Only the lines of the data below from the one with "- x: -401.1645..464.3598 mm" through the one with "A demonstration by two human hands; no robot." are wanted. Repeat them exactly.

__Dataset section__:
◆ ◆ ◆ ◆ ◆ ◆ ◆

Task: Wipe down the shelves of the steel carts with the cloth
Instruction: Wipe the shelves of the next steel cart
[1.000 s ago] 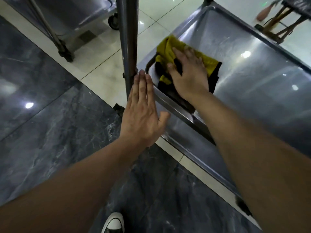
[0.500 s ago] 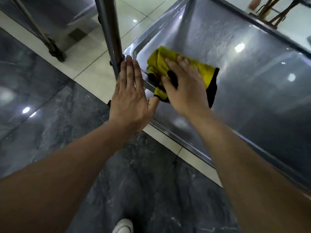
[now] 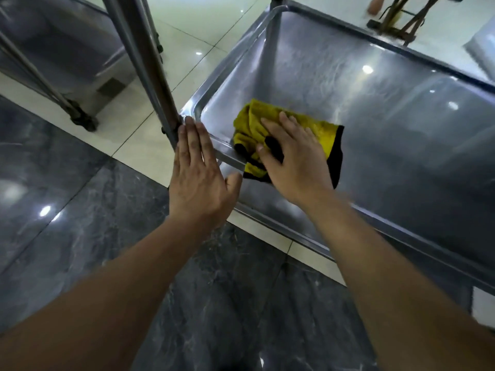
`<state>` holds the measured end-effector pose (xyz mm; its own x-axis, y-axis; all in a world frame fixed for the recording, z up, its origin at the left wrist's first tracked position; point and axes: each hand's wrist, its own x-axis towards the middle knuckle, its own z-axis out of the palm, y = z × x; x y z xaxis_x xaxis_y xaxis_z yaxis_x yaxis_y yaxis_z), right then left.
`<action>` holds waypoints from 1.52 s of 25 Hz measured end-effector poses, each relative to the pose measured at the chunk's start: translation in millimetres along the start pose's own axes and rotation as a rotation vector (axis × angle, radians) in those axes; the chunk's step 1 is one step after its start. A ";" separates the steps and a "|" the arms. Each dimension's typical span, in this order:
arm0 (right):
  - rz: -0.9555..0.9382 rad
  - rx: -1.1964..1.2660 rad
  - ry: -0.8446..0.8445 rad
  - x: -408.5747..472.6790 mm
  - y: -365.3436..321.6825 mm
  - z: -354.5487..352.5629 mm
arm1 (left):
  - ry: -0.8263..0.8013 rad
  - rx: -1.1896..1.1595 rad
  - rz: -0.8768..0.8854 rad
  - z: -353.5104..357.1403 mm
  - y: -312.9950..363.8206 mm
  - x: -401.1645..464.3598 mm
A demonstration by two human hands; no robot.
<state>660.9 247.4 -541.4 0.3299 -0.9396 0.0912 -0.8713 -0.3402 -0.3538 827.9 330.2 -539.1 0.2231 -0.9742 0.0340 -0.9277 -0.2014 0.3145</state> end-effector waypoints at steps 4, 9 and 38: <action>0.232 -0.029 -0.059 53.8 47.7 -34.2 | -0.008 0.031 0.029 0.9 -3.0 3.8; 0.195 -0.023 0.063 -23.7 33.9 -27.0 | -0.037 0.033 -0.034 1.0 4.2 7.4; 0.721 -0.107 0.141 -49.1 182.1 -88.1 | -0.087 0.022 0.172 40.4 139.5 -34.3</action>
<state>454.0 228.2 -528.3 -0.3813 -0.9244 -0.0079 -0.8870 0.3682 -0.2788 678.8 331.5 -534.7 0.0351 -0.9994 0.0026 -0.9563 -0.0328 0.2905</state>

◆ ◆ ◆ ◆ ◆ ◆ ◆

__Exercise answer__:
  - x: -401.1645..464.3598 mm
A demonstration by two human hands; no robot.

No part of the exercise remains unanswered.